TASK:
Scan the lines below; pull out those with "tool".

[Dataset entries]
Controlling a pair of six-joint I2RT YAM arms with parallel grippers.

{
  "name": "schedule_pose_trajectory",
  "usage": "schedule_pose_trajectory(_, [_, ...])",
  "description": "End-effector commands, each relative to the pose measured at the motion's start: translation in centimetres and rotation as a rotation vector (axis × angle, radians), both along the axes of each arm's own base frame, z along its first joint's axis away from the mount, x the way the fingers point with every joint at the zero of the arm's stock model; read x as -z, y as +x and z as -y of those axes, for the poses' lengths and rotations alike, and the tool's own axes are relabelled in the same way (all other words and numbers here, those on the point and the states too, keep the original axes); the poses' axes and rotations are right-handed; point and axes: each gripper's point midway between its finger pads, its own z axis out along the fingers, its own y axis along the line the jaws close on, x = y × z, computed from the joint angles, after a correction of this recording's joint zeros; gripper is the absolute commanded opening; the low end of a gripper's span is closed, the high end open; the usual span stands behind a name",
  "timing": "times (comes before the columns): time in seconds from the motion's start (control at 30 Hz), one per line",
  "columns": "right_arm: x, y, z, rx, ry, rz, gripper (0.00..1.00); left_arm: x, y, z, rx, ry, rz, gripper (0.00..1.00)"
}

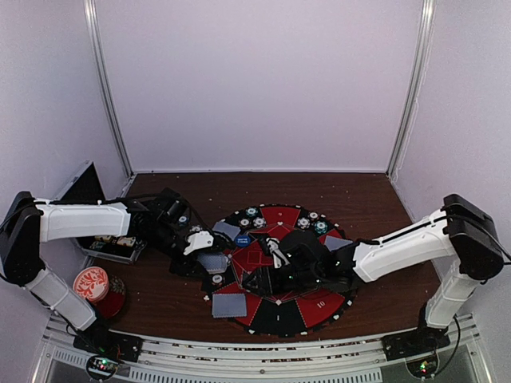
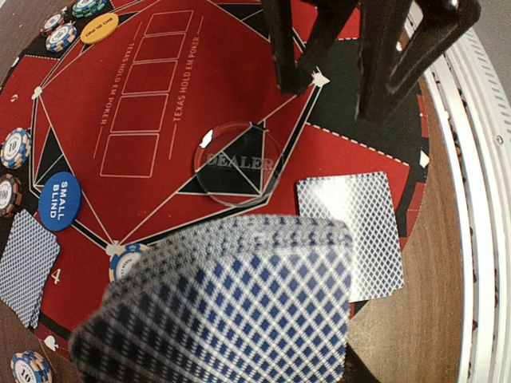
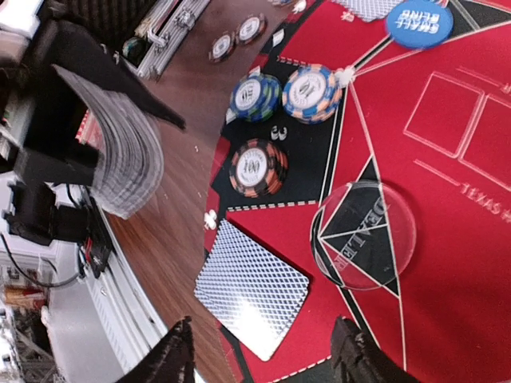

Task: Distribute texas hold em gaming equipment
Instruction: Distribute the poker card in the dealer area, then pick up the poker card from the face-down deck piles.

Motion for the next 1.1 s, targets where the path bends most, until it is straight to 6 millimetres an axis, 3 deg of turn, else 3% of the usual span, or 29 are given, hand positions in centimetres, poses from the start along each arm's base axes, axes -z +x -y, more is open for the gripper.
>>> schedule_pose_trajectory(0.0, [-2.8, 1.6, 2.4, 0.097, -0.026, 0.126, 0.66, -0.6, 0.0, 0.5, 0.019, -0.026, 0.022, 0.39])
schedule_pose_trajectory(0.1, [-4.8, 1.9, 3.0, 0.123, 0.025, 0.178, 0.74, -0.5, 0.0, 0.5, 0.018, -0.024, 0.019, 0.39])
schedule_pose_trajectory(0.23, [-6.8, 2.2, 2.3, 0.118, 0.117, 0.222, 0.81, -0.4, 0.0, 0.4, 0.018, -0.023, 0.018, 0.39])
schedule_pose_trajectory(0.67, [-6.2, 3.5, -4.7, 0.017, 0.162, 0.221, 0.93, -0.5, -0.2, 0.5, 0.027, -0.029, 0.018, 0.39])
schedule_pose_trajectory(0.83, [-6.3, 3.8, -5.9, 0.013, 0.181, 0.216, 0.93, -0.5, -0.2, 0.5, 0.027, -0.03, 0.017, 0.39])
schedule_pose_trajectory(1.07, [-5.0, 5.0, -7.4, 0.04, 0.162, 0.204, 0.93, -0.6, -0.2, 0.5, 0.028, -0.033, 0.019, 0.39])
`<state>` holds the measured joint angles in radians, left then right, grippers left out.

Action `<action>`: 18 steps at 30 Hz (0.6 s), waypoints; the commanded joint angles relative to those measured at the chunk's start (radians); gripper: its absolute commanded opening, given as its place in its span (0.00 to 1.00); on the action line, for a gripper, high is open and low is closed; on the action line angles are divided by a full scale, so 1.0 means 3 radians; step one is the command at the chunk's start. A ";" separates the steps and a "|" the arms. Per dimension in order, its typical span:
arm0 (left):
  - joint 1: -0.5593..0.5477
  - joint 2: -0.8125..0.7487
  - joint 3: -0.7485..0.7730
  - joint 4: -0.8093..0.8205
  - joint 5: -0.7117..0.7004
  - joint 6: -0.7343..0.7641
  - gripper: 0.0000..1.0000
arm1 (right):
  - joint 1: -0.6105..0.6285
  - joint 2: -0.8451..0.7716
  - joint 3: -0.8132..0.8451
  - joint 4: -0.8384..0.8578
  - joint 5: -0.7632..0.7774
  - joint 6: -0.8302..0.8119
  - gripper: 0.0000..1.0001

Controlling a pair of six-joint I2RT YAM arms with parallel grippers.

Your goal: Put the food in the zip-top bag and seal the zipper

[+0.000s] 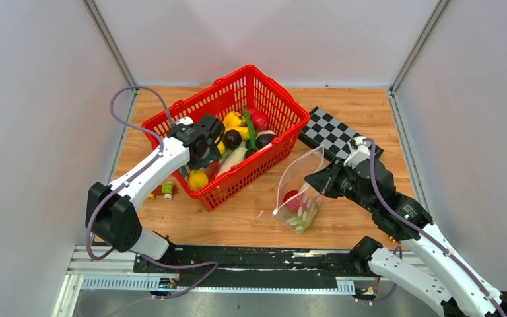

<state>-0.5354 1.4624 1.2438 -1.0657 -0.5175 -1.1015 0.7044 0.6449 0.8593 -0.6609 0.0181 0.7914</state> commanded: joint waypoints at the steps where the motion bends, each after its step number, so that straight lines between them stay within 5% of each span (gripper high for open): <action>1: -0.0010 0.0022 0.0140 -0.0518 0.0308 0.0219 1.00 | 0.0010 -0.0043 0.0035 0.0104 0.0001 -0.0033 0.03; 12: -0.0010 -0.0523 -0.0420 -0.0102 0.0741 0.0606 1.00 | 0.0009 -0.0055 -0.0011 0.0136 0.0008 -0.0025 0.03; 18: -0.0010 -0.0537 -0.0423 -0.0012 0.0601 0.1145 1.00 | 0.0010 -0.0110 -0.0025 0.0096 0.0038 -0.0021 0.03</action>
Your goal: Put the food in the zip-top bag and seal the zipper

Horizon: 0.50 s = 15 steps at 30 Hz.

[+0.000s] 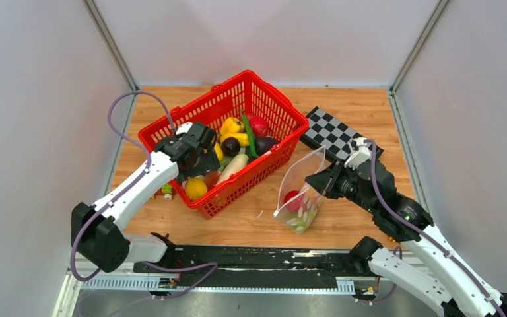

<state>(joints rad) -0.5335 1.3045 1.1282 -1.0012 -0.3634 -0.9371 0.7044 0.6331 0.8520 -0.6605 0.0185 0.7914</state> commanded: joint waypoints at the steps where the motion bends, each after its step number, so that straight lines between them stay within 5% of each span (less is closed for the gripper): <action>1: -0.0016 0.0004 -0.0023 -0.0234 0.0058 0.0674 1.00 | 0.0012 -0.0078 -0.0001 0.0084 0.0042 -0.0021 0.03; 15: -0.0011 0.0285 0.0373 -0.0411 0.0272 0.1624 1.00 | 0.0009 -0.0102 0.0011 0.0024 0.0087 -0.0035 0.04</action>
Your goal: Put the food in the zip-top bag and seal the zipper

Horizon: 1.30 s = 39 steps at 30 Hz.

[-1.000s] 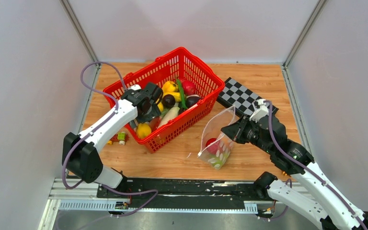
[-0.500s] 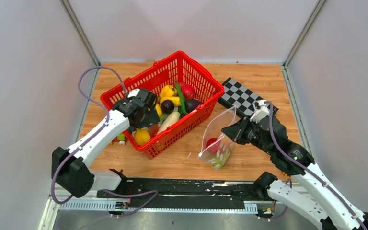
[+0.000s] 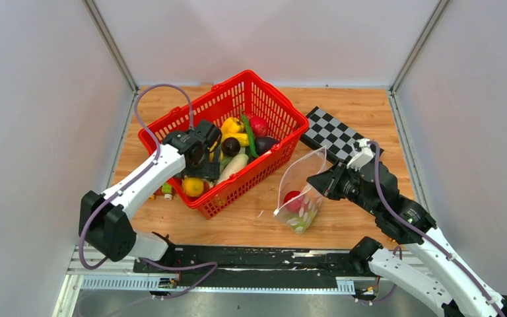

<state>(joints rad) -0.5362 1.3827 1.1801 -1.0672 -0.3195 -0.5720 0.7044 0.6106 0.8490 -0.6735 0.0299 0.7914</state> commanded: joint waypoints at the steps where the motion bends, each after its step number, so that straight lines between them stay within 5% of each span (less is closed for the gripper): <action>1: -0.0002 0.0028 0.0242 -0.0190 0.0204 0.0466 1.00 | 0.0009 -0.0019 0.0032 0.0062 0.0044 -0.0043 0.04; 28: -0.0002 0.0206 0.0220 -0.0502 0.0302 0.0909 0.98 | 0.0009 -0.0040 0.0029 0.0048 0.0069 -0.0089 0.04; 39: -0.0002 0.0055 0.0627 -0.0663 0.0203 0.0874 0.58 | 0.0011 0.0016 0.0030 0.0080 0.0047 -0.0089 0.04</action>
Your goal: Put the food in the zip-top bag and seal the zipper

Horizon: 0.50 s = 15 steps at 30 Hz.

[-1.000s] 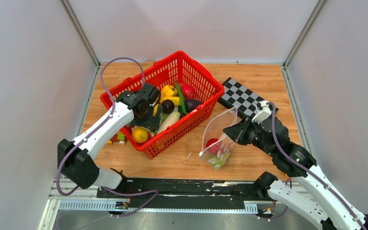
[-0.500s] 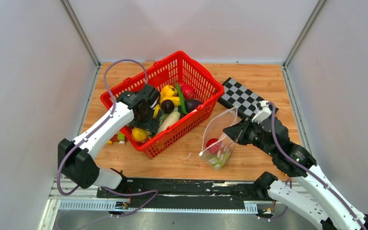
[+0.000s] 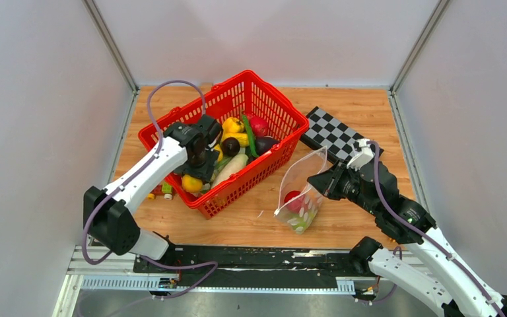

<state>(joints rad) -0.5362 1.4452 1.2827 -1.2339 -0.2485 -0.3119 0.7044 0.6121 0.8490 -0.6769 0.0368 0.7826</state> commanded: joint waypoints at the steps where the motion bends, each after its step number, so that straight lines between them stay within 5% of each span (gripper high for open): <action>1: -0.0002 -0.0179 0.0336 -0.0126 -0.0031 0.0007 0.56 | 0.0011 0.0023 0.0032 0.0100 0.0016 -0.0058 0.04; 8: -0.0002 -0.0380 0.0683 -0.0124 0.0212 0.0015 0.55 | 0.0012 0.0057 0.0055 0.0129 0.0004 -0.0064 0.04; 15: -0.0033 -0.0740 0.0776 0.0683 0.1257 -0.0312 0.53 | 0.0009 0.0091 0.0103 0.0122 0.0020 -0.0082 0.03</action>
<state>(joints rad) -0.5365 1.2980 1.4937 -1.2015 -0.0826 -0.3351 0.7044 0.6353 0.8494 -0.6758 0.0364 0.7811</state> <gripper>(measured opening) 0.698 0.042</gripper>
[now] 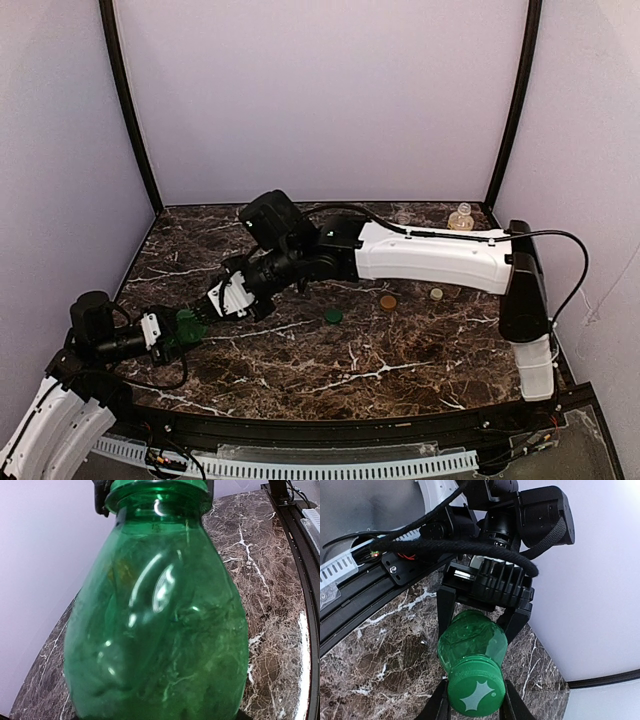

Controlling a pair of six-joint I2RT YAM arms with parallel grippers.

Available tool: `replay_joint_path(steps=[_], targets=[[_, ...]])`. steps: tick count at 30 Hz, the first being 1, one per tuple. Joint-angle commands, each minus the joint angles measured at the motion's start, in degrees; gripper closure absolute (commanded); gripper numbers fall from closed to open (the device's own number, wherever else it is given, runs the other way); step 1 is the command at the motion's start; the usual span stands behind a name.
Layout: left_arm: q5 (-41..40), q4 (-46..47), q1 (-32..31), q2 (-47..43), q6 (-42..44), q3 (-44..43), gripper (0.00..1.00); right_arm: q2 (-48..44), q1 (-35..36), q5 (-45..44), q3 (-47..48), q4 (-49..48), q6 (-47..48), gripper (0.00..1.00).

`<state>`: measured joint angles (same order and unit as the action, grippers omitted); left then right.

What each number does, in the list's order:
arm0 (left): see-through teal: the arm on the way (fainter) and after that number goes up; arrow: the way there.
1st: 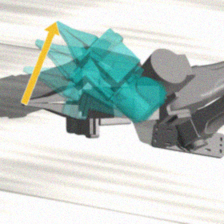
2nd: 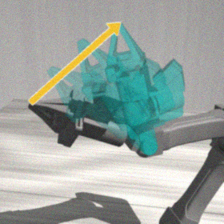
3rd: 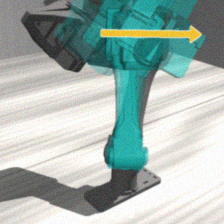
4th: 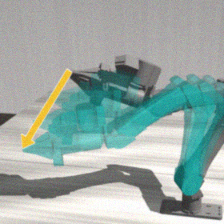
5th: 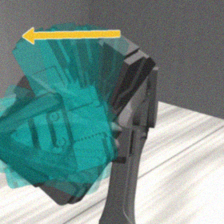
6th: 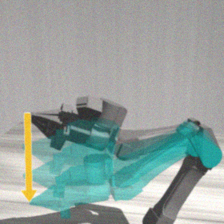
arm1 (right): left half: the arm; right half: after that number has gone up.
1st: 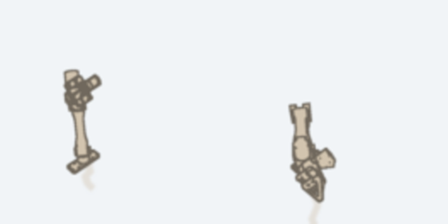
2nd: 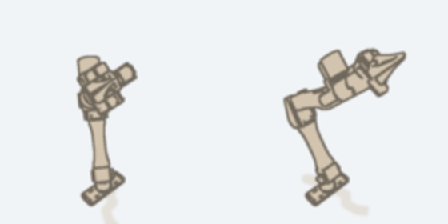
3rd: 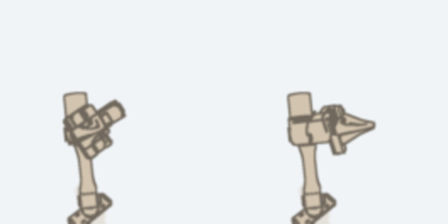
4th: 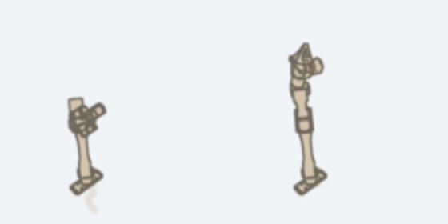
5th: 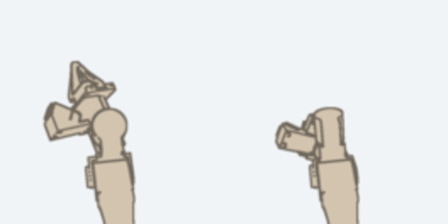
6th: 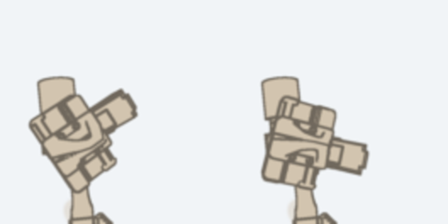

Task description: Unscrew the bottle caps

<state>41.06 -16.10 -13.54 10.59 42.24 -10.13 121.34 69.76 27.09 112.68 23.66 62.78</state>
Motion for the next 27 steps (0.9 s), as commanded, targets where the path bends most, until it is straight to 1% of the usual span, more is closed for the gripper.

ANSWER BOX:
  "description": "End-effector commands, each relative to the pose measured at the motion's start: translation in centimetres and rotation as a rotation vector (axis × angle, radians), both along the axes of each arm's own base frame, z along its first joint's axis away from the mount, x the way the fingers point with every joint at the zero of the arm's stock model; read x as -z, y as +x and z as -y of those axes, for the poses' lengths and rotations alike, and the tool's own axes are relabelled in the same way (all other words and numbers here, those on the point and the states too, keep the original axes); the poses' axes and rotations are right-handed; point and axes: each gripper's point midway between its finger pads, its own z axis out along the fingers, its own y axis along the line the jaws close on, x = y × z, computed from the joint angles, after a correction of this recording's joint zeros; gripper is the absolute commanded opening; the low end of a gripper's span is closed, the high end open; the usual span stands behind a name",
Available tool: `replay_joint_path(steps=[_], targets=[[_, ...]])`. steps: tick count at 30 Hz, the first being 1, one per tuple. Joint-angle commands, each minus the joint angles measured at the motion's start, in degrees; gripper closure absolute (commanded); gripper numbers fall from closed to open (the device's own number, wherever else it is given, runs the other way); step 1 is the command at the motion's start; the usual span stands behind a name.

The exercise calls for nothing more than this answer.